Jkhuu I think i have the name wrong can build acrylic tanks. PM him and see what he says


----------



## gucci17 (Oct 11, 2007)

Thanks guys. I'll contact wtac and jkhuu.

Might be better if jkhuu would help us since he's from that area as well.


----------



## ameekplec. (May 1, 2008)

For a tank that size, I would highly recommend you go with a professional company with known projects and customers. 1000 gallons of water is a huge project, and I'm sure if he's getting a tank that size he won't mind paying for a quality install from a proven company.


----------



## will_abs (Jul 26, 2009)

Jkhuu makes some amazing custom tanks, I've seen them myself.
You won't be disappointed if you decide to have him make one for you.


----------



## wtac (Mar 17, 2006)

I don't know of Jkhuu's work or comany affiliation but when it comes to aq'ms in that size, Miracles would be the company to call. Especially in a new home, you want that "peace of mind" of a company with a long history, knowledgeable and talented employees and offers warranty as well as support should any issues arise. 

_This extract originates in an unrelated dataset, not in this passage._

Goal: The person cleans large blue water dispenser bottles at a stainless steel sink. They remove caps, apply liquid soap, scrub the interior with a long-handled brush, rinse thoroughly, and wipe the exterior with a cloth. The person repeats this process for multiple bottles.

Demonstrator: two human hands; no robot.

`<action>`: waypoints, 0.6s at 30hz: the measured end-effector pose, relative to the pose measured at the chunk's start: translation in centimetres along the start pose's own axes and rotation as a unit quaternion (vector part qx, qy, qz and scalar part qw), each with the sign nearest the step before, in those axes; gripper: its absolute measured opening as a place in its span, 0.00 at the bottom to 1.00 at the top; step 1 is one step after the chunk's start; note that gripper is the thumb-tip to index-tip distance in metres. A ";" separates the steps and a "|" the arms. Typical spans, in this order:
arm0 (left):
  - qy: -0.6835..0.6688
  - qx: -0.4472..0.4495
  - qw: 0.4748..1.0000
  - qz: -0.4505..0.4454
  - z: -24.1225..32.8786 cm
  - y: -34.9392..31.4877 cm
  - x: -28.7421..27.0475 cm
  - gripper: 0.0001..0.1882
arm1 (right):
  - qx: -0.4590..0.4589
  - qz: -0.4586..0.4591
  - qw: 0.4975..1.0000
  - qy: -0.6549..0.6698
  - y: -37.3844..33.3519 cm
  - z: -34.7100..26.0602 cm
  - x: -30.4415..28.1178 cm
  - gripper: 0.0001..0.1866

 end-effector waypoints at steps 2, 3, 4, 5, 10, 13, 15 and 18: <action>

A top notch company to deal with and have all the neccessary equipment/machinery to accurately cut, polish and wash the glass panes prior to shipping/packing/delivery and a safe, efficient and SOLID on-site build. IMHO, there is no other company (locally) for such a project.

Having quoted for a similar sized job, $15K is pretty close...just for the aquarium.

HTH


----------



## oshiet (Oct 23, 2009)

15k should cover the cost of a 10x4x3 aquarium easy, including starphire front. I think Miracles built the 11x3x3 for Dragon King.

IMHO, I wouldn't trust just any company to build a tank of this size. Several hundred gallons of water is no joke. I've personally seen some bad quality seams on some big expensive tanks. Even the most reputable companies have failing products going out the door.

If money is no object. Tell your friend to check out A.G.E. in TX US. Beautiful construction with glass sides, pvc bottoms and acrylic Eurobracing around the top, making options endless!
www.acrylicandglassexhibits.com


----------



## gucci17 (Oct 11, 2007)

Thanks guys. My buddy picked up another 220G to hold off for now. By the looks of his new house, the tank would need to be built in the basement. There's no way to bring in a huge tank....this is where plywood comes to mind. We'll see if it will ever happen.


----------



## Aquatic Designs (Apr 2, 2006)

I would strongly recommend buying a Miracles, Tenecor or ATM tank in that size. And I would strongly recommend acrylic as glass would be just rediculous to transport and install. 

I would use Miracles because they are local. Canadian owned and operated. You save big time on the shipping. 

For pricing you have to call a Miracles dealer. Miracles does not sell direct. 

There are many who say they can build an acrylic tank. Many can build acrylic tanks. But there are only 1 or 2 that will stand up if there is a problem. The rest will cancel the phone, break there lease, move and will never be heard of again.

What you want is quality built. And Miracles will provide nothing less.

FYI I just priced out 2 tanks from Miracles here are the numbers to get an idea how expensive tanks can be. 

72x40x48H 600g
in 1 1/4" glass $15995.00 starfire and on site assembly extra
in 1.5" acrylic $13995.00 one piece euro brace

Cut this same tank down to 34" height and cut roughly $10 000 off the price. (obviously not as thick material)

96x30x34H 425g
in 3/4" glass $4700.00 starfire and on site assembly extra
in 1" acrylic $5500.00 one piece eurobrace


----------



## gucci17 (Oct 11, 2007)

I'm familiar with all the companies listed. I am only kidding on the plywood tank. I would only attempt that if it was at my own home. My friend is not one to get his hands dirty which is why on site assembly would be ideal for him. 

Thanks for the quote AD.


----------